EXERCISE AIM>
Find the line with "segment --region=white wall" in the records below. Copy it and every line after it, up to and including the line with "segment --region=black curtain".

TASK INPUTS>
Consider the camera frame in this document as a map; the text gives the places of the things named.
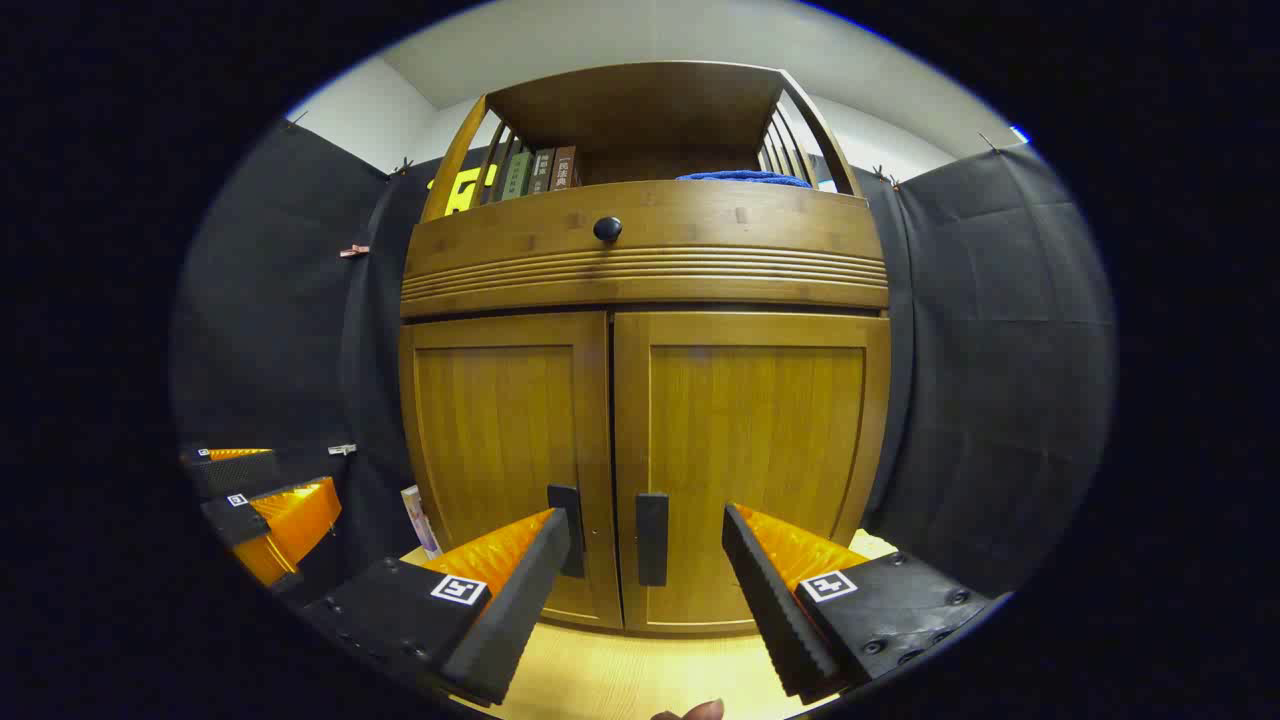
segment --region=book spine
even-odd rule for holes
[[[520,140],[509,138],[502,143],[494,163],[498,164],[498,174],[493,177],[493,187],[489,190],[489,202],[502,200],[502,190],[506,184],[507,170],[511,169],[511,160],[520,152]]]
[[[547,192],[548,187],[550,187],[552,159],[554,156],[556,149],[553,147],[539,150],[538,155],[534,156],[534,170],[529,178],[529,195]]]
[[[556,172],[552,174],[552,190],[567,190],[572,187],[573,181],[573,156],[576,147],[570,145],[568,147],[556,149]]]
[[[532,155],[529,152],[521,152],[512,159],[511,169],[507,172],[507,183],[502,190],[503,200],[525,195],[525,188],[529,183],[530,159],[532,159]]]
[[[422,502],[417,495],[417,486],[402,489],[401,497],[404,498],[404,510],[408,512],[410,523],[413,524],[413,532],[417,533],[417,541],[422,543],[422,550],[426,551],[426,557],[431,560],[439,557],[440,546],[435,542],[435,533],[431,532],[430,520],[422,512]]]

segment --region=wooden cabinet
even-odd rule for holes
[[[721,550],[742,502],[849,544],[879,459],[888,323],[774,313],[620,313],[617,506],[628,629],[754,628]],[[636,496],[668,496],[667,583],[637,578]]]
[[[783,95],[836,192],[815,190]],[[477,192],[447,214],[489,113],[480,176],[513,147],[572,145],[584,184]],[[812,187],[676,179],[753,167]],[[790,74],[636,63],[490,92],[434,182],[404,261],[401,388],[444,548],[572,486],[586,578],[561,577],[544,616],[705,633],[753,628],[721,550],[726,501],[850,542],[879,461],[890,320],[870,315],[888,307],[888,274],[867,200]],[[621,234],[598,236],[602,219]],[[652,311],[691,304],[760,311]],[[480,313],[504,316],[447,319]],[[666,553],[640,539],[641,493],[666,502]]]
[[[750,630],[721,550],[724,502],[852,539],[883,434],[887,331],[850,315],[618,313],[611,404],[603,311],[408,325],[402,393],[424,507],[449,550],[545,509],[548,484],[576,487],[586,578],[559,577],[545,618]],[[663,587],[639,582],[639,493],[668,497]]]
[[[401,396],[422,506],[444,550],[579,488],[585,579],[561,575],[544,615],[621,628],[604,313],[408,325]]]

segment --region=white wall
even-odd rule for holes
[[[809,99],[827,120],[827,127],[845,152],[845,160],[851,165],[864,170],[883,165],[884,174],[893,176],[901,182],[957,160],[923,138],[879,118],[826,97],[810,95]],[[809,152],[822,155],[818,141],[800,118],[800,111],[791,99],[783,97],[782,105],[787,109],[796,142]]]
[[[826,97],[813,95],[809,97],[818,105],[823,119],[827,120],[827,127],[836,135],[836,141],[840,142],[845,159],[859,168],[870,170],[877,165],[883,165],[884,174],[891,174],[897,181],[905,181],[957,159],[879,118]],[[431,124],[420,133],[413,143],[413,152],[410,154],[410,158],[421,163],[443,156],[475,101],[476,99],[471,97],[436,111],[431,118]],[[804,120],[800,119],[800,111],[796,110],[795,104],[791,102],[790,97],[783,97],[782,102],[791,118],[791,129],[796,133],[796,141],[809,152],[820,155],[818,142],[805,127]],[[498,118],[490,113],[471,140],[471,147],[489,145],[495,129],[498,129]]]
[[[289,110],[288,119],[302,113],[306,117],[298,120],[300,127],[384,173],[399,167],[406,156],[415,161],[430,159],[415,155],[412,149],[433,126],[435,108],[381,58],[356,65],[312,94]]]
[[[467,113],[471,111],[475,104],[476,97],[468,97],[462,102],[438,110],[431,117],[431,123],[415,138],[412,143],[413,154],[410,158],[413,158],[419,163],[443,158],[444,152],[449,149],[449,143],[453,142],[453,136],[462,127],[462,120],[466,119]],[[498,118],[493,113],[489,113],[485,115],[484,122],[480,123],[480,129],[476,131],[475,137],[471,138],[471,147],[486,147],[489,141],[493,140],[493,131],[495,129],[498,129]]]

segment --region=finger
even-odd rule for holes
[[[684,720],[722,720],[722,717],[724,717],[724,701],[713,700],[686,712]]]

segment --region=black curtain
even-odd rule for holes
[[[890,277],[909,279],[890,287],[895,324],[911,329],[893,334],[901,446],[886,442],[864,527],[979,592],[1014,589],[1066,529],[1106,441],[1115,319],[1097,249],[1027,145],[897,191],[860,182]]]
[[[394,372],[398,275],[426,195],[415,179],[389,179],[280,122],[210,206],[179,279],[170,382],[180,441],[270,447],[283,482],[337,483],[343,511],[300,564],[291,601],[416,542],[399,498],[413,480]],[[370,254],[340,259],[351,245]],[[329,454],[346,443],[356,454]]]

EXERCISE SOLUTION>
segment --region=white wall
even-odd rule for holes
[[[809,99],[827,120],[827,127],[845,152],[845,160],[851,165],[864,170],[883,165],[884,174],[893,176],[901,182],[957,160],[923,138],[879,118],[826,97],[810,95]],[[809,152],[822,155],[818,141],[800,118],[800,111],[791,99],[783,97],[782,105],[787,109],[796,142]]]
[[[826,97],[813,95],[809,97],[818,105],[823,119],[827,120],[827,127],[836,135],[836,141],[840,142],[845,159],[859,168],[870,170],[877,165],[883,165],[884,174],[891,174],[897,181],[905,181],[957,159],[879,118]],[[431,124],[420,133],[413,143],[413,152],[410,154],[410,158],[421,163],[443,156],[475,101],[476,99],[471,97],[436,111],[431,118]],[[804,120],[800,119],[800,111],[796,110],[795,104],[791,102],[790,97],[783,97],[782,102],[791,118],[791,129],[796,133],[796,141],[809,152],[820,155],[818,142],[805,127]],[[498,118],[490,113],[471,140],[471,147],[489,145],[495,129],[498,129]]]
[[[289,110],[288,119],[302,113],[306,117],[298,120],[300,127],[384,173],[399,167],[406,156],[415,161],[430,159],[415,155],[412,149],[433,126],[435,108],[381,58],[356,65],[312,94]]]
[[[467,113],[471,111],[475,104],[476,97],[468,97],[462,102],[438,110],[431,117],[431,123],[415,138],[412,143],[413,154],[410,158],[413,158],[419,163],[443,158],[444,152],[449,149],[449,143],[453,142],[453,136],[462,127],[462,120],[466,119]],[[498,118],[493,113],[489,113],[485,115],[484,122],[480,123],[480,129],[476,131],[475,137],[471,138],[471,147],[486,147],[489,141],[493,140],[493,131],[495,129],[498,129]]]

segment --region=finger
even-odd rule for holes
[[[684,720],[722,720],[722,717],[724,717],[724,701],[713,700],[686,712]]]

segment --region=black curtain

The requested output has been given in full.